• ASSIGNMENT:
Below is a listing to write out in full, exactly as given, without its pictures.

%%

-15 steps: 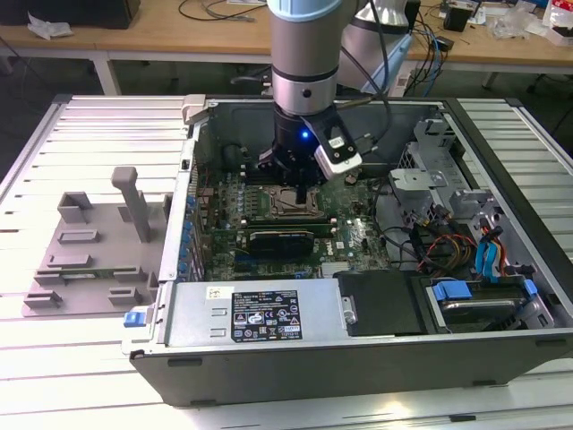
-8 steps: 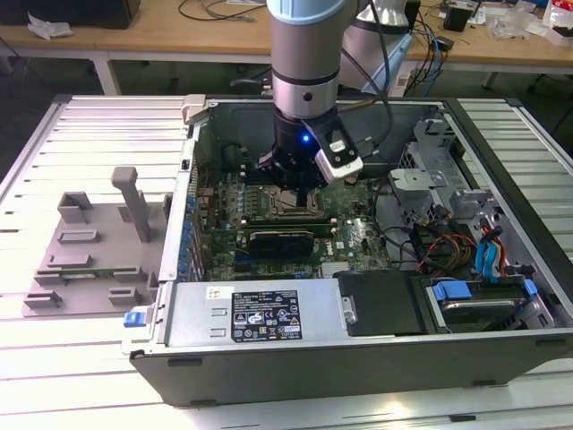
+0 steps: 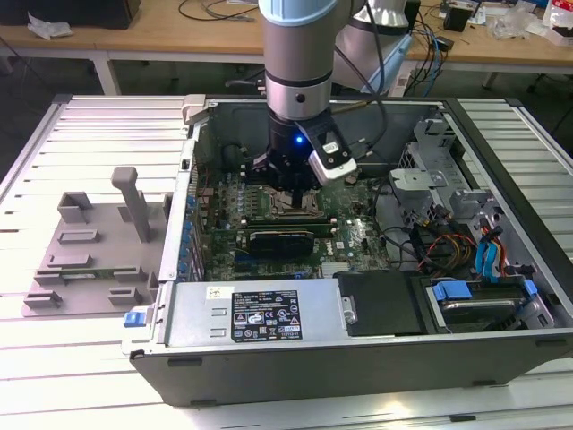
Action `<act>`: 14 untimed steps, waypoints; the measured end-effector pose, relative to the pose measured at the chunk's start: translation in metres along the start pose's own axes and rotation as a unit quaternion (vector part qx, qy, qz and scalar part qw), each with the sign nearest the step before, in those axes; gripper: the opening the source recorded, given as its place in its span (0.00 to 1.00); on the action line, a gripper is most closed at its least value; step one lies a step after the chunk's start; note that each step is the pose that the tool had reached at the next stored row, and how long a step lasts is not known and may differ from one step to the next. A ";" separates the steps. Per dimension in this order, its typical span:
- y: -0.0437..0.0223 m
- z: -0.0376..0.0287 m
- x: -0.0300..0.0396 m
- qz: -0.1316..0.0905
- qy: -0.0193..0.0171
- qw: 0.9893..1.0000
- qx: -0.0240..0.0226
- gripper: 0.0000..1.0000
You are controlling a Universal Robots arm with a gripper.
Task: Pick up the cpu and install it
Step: 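Install the second cpu locking lever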
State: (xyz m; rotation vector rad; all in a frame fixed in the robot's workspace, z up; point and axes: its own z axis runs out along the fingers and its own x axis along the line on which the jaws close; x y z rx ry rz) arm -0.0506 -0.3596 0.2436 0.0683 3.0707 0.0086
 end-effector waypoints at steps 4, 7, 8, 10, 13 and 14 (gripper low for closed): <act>0.0000 0.0008 -0.0009 0.000 0.023 1.000 0.001 0.11; 0.0000 0.0016 -0.0009 -0.026 0.023 0.999 0.000 0.11; 0.0000 0.0019 -0.0009 -0.041 0.023 0.999 0.000 0.11; -0.0001 0.0024 0.0017 -0.050 0.023 0.998 0.001 0.11; -0.0004 0.0048 0.0070 -0.050 0.023 0.998 0.001 0.11; -0.0006 0.0061 0.0079 -0.050 0.023 0.998 0.001 0.11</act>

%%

• SOLUTION TO THE PROBLEM:
-15 steps: 
-8 steps: 
+0 steps: 
Action `<act>`: 14 untimed steps, waypoints; the measured end-effector pose, relative to the pose measured at the chunk's start: translation in metres along the start pose's own axes and rotation as a unit quaternion (vector part qx, qy, qz and scalar part qw), each with the sign nearest the step before, in those axes; gripper: the opening the source recorded, given as its place in its span (0.00 to 1.00); on the action line, a gripper is most closed at its least value; step one lies a step after the chunk's start; note that each step is the pose that the tool had reached at the next stored row, and how long a step lasts is not known and may differ from one step to the next. A ";" separates the steps. Per dimension in this order, its typical span:
- y: -0.0437..0.0223 m
- z: -0.0376..0.0287 m
- x: -0.0300..0.0396 m
- qz: -0.1316..0.0905
- qy: -0.0193..0.0171
- qw: 0.9893..1.0000
- qx: -0.0240..0.0226
- gripper: 0.0000..1.0000
You are controlling a Universal Robots arm with a gripper.
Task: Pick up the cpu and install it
Step: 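Install the second cpu locking lever
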State: (xyz m; rotation vector rad; all in a frame fixed in the robot's workspace, z up; point and axes: its own z axis runs out along the fingers and its own x axis along the line on which the jaws close; x y z rx ry rz) arm -0.0506 -0.3596 0.2436 0.0683 3.0707 0.0086
 end-effector waypoints at steps 4, 7, 8, 10, 13 and 14 (gripper low for closed): <act>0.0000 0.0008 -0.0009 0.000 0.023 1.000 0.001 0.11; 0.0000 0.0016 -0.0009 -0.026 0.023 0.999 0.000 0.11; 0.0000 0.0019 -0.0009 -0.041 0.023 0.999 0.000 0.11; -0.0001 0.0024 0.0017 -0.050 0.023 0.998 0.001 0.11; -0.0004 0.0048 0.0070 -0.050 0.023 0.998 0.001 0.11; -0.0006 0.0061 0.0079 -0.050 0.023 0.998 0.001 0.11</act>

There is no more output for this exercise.